| Records shown |
____________________
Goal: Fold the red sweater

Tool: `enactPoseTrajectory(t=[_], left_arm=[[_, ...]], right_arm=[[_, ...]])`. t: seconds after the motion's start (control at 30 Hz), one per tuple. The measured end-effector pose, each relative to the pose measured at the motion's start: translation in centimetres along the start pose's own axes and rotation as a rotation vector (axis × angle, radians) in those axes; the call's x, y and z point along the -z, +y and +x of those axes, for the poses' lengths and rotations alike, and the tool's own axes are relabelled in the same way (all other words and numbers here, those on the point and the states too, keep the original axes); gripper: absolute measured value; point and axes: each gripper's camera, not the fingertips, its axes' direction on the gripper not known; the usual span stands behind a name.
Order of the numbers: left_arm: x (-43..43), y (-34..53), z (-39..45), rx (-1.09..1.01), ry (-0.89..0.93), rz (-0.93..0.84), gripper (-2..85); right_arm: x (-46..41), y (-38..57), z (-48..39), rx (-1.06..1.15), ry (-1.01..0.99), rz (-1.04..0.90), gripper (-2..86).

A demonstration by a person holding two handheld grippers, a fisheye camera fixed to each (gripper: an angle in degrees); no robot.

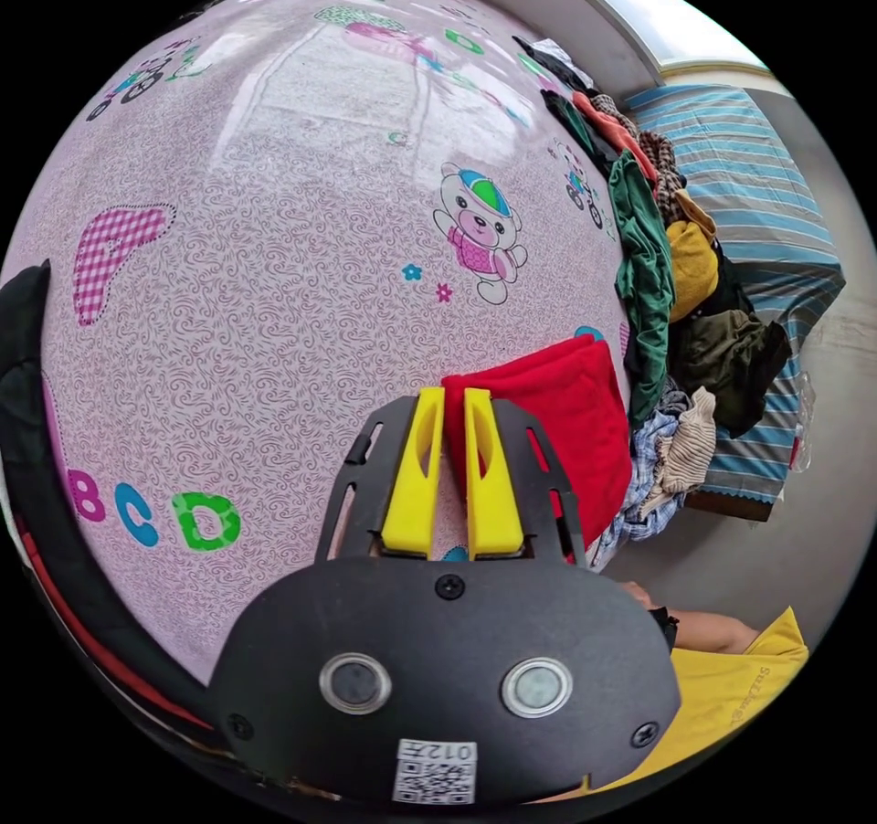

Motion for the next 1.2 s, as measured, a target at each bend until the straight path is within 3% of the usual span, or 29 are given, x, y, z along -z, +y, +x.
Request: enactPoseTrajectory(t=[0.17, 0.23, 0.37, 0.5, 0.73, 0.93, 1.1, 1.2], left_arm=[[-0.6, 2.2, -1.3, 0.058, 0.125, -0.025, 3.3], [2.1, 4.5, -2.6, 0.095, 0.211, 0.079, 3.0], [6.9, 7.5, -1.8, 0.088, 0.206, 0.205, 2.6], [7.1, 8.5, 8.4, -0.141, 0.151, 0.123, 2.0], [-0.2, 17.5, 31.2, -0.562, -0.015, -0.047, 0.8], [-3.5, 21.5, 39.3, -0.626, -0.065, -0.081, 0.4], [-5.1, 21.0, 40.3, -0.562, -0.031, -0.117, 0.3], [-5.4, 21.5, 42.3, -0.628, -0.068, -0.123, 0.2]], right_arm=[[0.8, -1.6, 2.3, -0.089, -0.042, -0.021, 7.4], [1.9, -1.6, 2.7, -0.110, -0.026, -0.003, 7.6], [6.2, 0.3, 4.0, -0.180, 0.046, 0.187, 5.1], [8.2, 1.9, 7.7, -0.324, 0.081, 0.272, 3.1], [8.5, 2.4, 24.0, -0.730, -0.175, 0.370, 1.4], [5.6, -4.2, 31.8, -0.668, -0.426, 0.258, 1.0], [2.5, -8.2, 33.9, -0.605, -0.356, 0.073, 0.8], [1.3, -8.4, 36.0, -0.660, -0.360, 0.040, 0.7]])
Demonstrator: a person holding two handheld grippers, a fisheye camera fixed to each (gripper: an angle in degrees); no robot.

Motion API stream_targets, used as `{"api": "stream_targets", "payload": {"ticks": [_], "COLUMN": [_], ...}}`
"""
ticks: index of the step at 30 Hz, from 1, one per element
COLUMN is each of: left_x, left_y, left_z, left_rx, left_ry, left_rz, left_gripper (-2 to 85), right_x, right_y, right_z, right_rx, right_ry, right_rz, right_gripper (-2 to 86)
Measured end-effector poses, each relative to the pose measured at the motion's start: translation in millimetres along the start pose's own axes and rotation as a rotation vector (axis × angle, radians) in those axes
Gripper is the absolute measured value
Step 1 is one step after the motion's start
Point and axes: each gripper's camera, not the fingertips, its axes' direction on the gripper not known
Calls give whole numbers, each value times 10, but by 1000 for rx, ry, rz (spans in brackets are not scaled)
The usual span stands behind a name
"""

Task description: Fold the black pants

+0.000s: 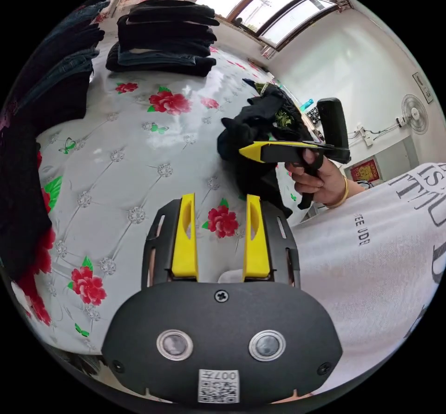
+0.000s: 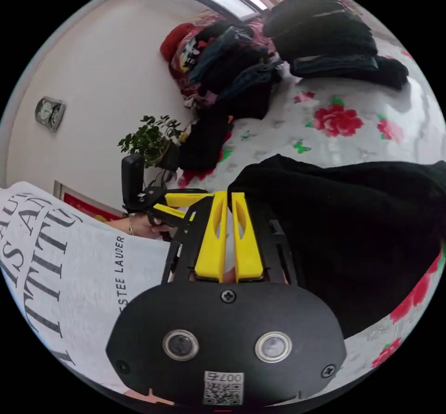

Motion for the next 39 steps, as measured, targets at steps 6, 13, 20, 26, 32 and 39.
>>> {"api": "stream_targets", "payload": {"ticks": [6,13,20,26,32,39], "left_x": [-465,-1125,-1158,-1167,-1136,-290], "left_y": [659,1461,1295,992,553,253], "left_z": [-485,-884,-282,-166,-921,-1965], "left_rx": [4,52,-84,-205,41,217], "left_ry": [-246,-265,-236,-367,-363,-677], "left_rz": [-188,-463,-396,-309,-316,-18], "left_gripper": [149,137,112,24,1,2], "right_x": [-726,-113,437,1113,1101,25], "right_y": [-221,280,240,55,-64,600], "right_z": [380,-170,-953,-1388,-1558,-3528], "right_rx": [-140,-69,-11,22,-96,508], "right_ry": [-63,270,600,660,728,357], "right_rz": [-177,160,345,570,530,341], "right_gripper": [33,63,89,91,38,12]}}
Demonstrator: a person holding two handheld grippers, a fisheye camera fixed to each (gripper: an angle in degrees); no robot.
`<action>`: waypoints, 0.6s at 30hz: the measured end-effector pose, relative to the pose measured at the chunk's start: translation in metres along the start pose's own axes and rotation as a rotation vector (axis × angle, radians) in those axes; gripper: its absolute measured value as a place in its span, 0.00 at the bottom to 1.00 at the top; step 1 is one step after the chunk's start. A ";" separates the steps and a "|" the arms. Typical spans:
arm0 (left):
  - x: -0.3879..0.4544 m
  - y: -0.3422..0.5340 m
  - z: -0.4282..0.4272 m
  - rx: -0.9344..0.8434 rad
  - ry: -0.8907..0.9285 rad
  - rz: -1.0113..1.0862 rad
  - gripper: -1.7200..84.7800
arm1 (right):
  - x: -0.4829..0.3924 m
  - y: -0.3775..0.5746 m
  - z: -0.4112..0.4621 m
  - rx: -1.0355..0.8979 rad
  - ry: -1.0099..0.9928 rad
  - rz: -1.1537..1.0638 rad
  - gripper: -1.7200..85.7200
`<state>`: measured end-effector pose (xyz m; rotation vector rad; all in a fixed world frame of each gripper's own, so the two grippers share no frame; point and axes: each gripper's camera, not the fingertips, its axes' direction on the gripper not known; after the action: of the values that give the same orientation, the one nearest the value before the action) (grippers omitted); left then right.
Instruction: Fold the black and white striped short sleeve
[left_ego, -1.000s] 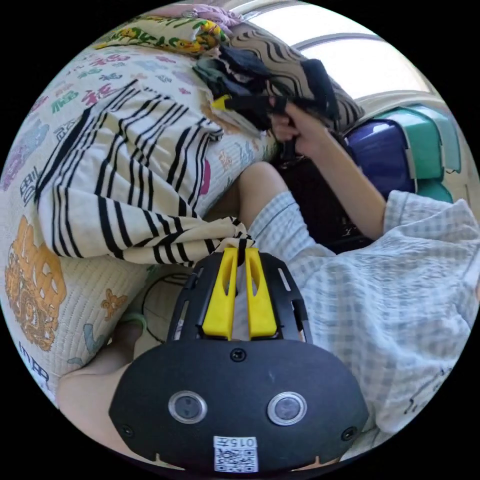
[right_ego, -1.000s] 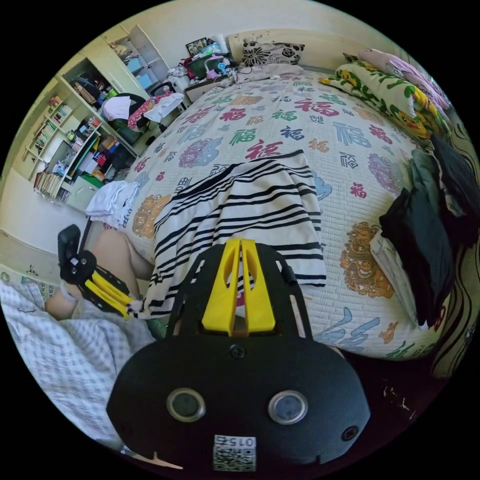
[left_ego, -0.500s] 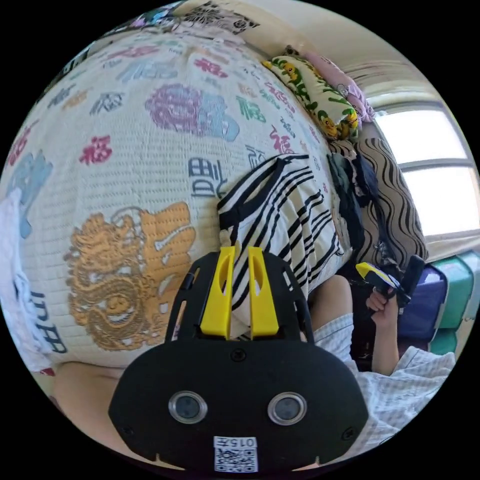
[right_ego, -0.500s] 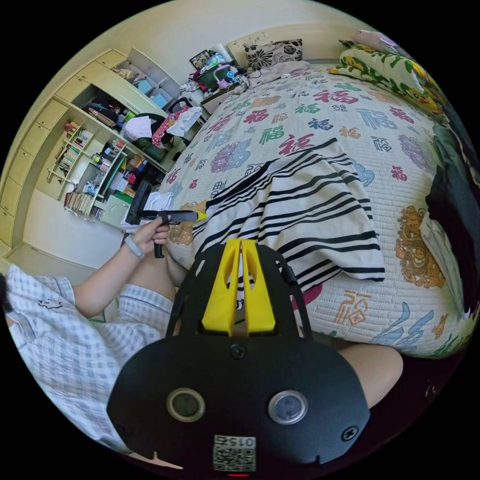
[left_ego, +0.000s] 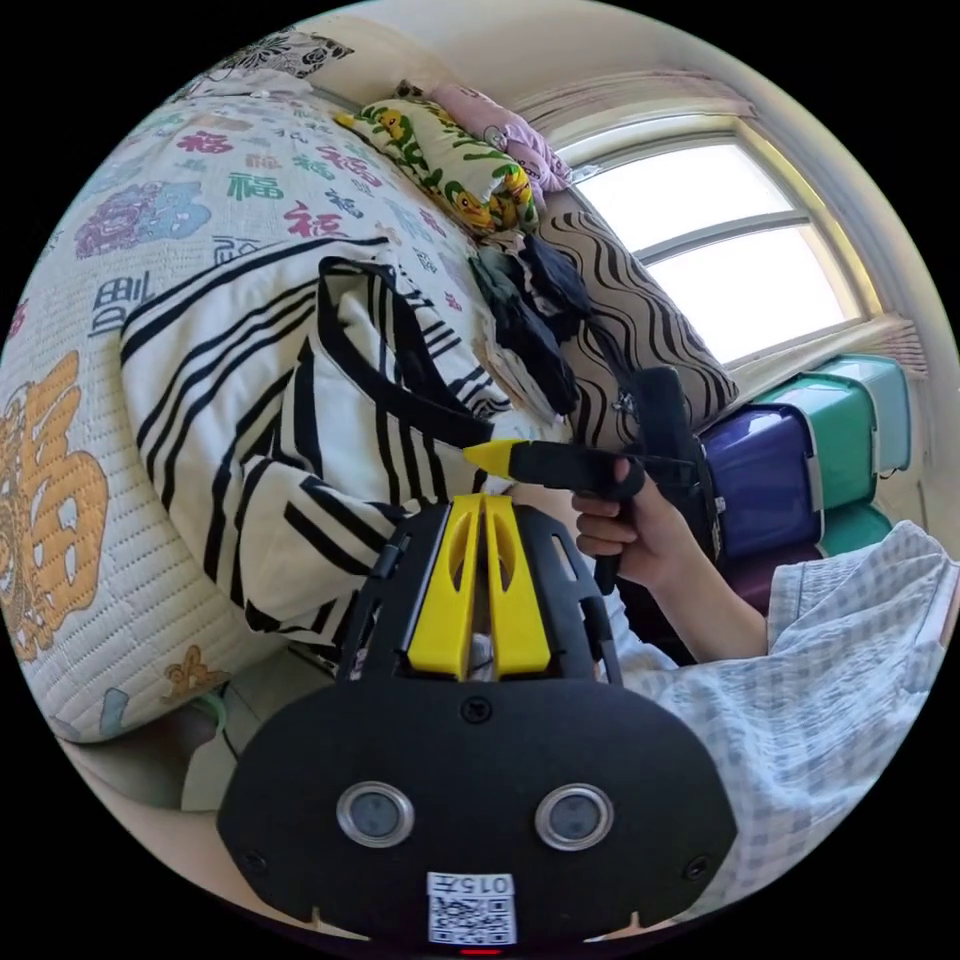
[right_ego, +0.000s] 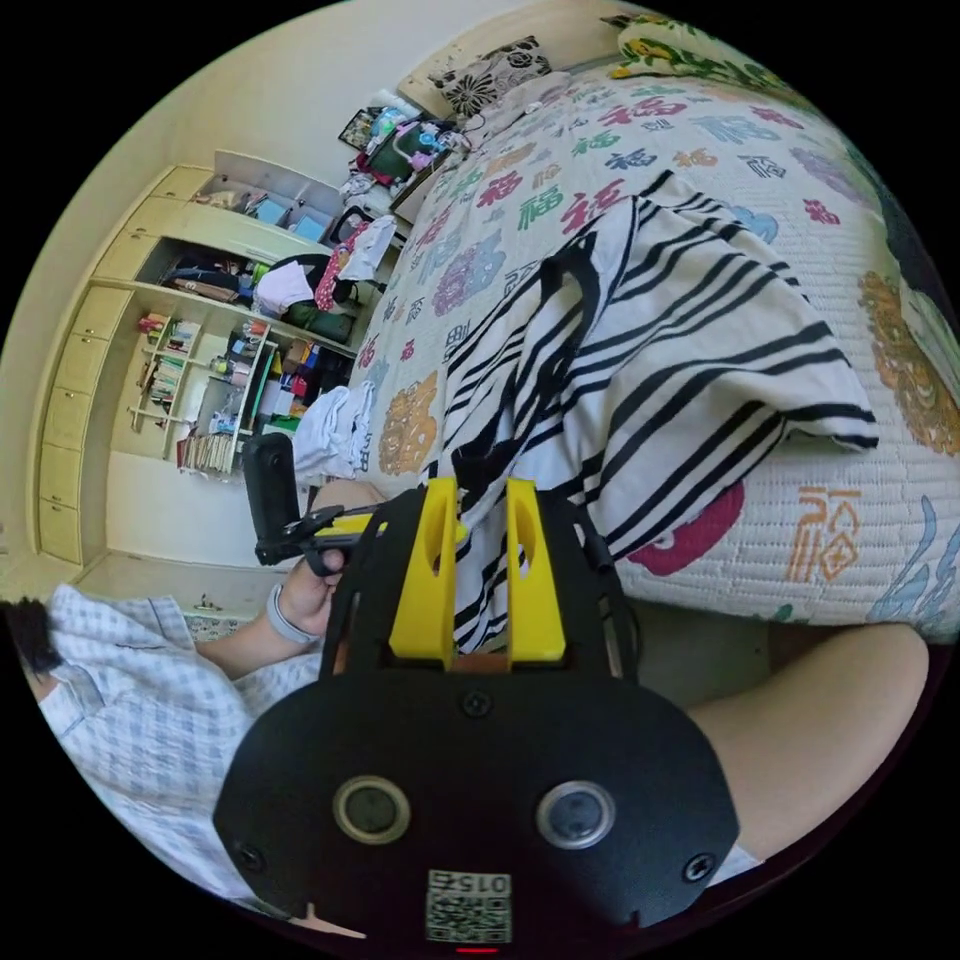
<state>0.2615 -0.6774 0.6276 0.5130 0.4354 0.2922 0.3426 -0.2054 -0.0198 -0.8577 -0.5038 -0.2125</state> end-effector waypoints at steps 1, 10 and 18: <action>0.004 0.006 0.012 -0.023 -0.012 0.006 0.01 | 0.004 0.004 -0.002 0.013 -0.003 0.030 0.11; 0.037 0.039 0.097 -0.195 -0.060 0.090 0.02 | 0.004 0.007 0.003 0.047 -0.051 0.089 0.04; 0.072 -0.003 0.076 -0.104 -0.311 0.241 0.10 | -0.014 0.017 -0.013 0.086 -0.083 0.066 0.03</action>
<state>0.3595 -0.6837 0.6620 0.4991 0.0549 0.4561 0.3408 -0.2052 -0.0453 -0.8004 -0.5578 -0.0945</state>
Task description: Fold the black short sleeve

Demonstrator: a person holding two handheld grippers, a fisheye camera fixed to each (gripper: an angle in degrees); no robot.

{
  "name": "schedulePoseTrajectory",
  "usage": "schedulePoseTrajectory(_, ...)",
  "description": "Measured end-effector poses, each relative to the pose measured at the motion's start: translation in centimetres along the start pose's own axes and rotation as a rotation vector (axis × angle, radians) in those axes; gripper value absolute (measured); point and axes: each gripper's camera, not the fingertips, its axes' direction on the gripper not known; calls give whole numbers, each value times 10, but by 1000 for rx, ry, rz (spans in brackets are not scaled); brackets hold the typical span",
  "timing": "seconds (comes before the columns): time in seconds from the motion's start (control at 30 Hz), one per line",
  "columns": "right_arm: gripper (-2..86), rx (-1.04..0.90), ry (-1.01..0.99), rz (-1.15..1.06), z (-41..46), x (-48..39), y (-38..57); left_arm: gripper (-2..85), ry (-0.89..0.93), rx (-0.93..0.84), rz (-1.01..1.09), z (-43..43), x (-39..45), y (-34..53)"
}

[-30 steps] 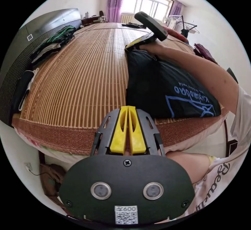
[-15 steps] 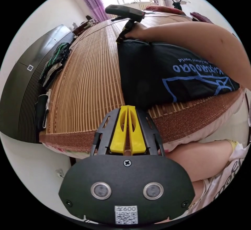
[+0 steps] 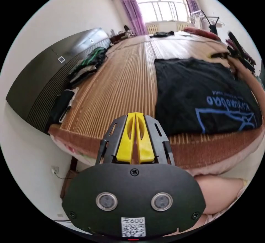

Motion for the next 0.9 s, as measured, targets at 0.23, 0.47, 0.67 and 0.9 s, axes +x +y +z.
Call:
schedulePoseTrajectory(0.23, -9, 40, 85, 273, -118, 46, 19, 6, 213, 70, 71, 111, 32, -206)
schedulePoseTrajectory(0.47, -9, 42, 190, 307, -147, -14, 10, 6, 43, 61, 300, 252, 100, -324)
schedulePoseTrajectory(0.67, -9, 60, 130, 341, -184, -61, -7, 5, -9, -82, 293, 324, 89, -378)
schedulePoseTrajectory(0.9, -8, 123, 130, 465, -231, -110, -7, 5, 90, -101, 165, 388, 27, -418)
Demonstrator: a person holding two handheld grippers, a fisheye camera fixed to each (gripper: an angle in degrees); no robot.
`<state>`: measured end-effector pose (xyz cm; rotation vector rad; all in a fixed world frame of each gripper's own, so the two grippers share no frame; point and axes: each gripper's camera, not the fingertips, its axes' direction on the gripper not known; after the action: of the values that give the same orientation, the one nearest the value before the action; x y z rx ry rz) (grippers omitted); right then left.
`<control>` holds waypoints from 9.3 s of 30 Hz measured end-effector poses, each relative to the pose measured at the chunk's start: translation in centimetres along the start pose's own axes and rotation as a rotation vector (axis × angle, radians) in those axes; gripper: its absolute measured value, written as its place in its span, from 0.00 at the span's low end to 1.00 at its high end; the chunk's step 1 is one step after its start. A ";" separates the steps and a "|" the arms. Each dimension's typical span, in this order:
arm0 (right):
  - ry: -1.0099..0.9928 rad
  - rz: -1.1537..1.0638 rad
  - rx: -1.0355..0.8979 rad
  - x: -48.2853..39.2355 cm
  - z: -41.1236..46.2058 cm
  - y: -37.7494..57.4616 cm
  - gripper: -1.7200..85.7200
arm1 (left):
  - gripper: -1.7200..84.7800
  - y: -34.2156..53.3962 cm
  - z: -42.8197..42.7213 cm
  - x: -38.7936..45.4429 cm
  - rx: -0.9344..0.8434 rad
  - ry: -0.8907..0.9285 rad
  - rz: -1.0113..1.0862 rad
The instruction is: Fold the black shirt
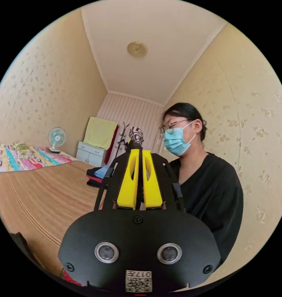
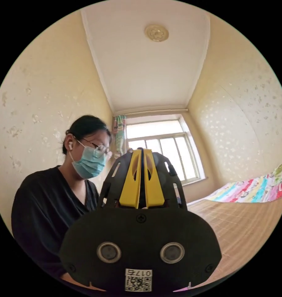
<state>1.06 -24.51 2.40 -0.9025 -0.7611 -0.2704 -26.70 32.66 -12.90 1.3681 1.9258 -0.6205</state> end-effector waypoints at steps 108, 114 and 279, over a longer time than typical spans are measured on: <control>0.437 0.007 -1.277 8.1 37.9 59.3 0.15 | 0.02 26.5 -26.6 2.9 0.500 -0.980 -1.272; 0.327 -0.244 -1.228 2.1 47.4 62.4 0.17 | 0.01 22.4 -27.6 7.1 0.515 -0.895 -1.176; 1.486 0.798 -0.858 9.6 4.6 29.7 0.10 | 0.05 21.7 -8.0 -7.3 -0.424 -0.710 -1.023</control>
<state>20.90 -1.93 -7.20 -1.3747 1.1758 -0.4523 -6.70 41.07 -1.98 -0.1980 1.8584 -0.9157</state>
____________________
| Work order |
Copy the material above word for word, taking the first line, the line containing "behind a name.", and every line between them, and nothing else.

| Answer to this problem |
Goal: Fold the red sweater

Tool: `enactPoseTrajectory(t=[_], left_arm=[[_, ...]], right_arm=[[_, ...]])`. t: seconds after the motion's start (control at 30 Hz), one per tuple. The measured end-effector pose, each relative to the pose measured at the motion's start: translation in centimetres along the start pose's own axes and rotation as a rotation vector (axis × angle, radians) in those axes; the call's x, y and z point along the -z, +y and +x of those axes, for the poses' lengths and rotations alike, and the tool's own axes are relabelled in the same way (all other words and numbers here, those on the point and the states too, keep the original axes); gripper: absolute measured value; point and axes: each gripper's camera, not the fingertips, its axes' direction on the gripper not known; the usual span stands behind a name.

The answer has been fully stated.